» WORK REQUEST:
What lines of the material below include the string "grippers"? Copy all of them.

Segment Start: SUPPLIED INFORMATION

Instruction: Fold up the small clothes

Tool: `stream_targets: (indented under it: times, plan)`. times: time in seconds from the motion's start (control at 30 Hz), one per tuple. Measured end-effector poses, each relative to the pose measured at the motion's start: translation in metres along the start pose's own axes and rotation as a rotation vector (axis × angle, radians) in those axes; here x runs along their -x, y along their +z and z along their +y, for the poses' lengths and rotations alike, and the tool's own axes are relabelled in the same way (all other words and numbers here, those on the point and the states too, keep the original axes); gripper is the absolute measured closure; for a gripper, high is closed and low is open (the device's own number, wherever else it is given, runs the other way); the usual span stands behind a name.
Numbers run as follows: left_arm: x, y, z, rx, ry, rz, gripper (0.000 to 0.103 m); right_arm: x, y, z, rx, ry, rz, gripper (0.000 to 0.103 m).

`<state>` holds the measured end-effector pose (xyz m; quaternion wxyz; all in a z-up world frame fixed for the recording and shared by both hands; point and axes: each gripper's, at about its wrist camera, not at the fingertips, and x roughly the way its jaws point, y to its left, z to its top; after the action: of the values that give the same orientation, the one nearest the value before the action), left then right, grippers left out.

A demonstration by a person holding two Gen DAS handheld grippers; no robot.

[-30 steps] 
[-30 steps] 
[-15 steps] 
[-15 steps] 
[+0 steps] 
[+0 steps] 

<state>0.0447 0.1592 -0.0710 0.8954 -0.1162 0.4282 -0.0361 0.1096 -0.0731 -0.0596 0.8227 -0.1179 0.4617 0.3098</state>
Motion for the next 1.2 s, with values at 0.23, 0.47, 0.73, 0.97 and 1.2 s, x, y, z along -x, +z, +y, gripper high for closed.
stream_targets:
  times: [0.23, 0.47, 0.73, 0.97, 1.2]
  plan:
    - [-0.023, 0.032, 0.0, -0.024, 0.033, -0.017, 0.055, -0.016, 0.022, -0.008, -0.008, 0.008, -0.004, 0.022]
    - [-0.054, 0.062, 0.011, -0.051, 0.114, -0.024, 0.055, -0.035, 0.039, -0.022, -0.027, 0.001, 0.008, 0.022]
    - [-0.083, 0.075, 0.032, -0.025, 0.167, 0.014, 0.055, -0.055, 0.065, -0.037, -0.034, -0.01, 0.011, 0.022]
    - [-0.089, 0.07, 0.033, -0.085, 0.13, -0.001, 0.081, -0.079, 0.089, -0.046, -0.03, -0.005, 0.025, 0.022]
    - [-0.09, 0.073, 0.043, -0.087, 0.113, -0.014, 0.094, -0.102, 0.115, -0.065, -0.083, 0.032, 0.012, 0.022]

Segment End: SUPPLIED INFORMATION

» REPLY:
`<state>` holds the measured end-effector pose (xyz m; quaternion wxyz; all in a z-up world frame fixed for the recording and shared by both hands; point and axes: each gripper's, at about its wrist camera, not at the fingertips, and x roughly the way its jaws point, y to its left, z to its top; after the action: of the values that give the same orientation, the one nearest the value before the action), left then right, grippers left out.
A demonstration by a person holding two Gen DAS handheld grippers; no robot.

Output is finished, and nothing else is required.